雪に申請されたリアルフレンド登録。それに対して、和樹は真っ向から完全に拒否した。
普通なら雪のような子から友達になってくださいなんて言われたら嬉しいはず。四の五の言わず首を縦るのが正しい反応なのだろう。
だが、和樹にはそれは許されない。決して許さない。
そもそも、彼らの関係はかなり歪だ。別に敵対しているわけではない。でも、別に仲良くしているわけでもない。
一緒にいるのはゲームの中のみ。リアルでは互いに干渉し合わない。まぁ、それも最近は怪しいものであるが。それでも、和樹は意識して彼女たちから距離を置いているつもりだ。
だけど、それでも、彼女は自分に近づいてくる。手を伸ばしてくる。歩み寄ろうとしてくる。
和樹にとってそれは、甘美な蜜であると同時に猛毒な花弁だ。つい、手を取ってしまいそうになる。しかし、身に宿してしまったら自分は粉々になってしまう。きっと自分というものを保てなくなる恐れがあった。

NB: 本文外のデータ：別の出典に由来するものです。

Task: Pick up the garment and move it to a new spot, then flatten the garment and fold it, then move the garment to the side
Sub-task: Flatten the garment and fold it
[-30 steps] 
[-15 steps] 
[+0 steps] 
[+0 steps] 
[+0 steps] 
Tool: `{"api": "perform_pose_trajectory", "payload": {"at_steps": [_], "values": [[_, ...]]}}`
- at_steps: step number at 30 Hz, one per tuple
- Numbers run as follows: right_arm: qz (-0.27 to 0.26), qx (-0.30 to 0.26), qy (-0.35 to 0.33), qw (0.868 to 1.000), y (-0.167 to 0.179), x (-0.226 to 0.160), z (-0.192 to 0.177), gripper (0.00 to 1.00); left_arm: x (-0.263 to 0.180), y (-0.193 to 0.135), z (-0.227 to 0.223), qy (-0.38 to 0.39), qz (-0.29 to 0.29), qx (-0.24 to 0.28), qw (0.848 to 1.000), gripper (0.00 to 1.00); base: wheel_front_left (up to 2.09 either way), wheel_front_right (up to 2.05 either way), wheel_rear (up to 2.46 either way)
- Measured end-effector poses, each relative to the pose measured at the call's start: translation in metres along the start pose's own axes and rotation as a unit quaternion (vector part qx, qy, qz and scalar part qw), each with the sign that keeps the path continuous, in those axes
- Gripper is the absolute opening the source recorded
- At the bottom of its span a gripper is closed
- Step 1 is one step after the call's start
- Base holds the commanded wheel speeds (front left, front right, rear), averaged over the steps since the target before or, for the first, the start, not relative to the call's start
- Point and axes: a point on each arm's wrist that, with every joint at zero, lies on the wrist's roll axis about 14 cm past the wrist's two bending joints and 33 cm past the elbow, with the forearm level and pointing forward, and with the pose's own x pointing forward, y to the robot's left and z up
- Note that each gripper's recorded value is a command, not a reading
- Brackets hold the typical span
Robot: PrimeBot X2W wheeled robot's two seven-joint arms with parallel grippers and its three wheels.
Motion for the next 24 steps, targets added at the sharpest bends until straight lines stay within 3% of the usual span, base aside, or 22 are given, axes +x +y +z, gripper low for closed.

どうにかあの後、適当に誤魔化した和樹であるが彼女の様子からみて歯止めが効かなくなってきているのが分かる。これは、本格的に時間が無くなってきていた。
「急がないと…」
急いでBGOを止めて彼女たちと物理的に距離を置く必要が出てきた。じゃないと、雪から一体今度はどんなアプローチがかかってくるのか分かったものじゃない。
和樹は再びペンを取ると、参考書に目を落とした。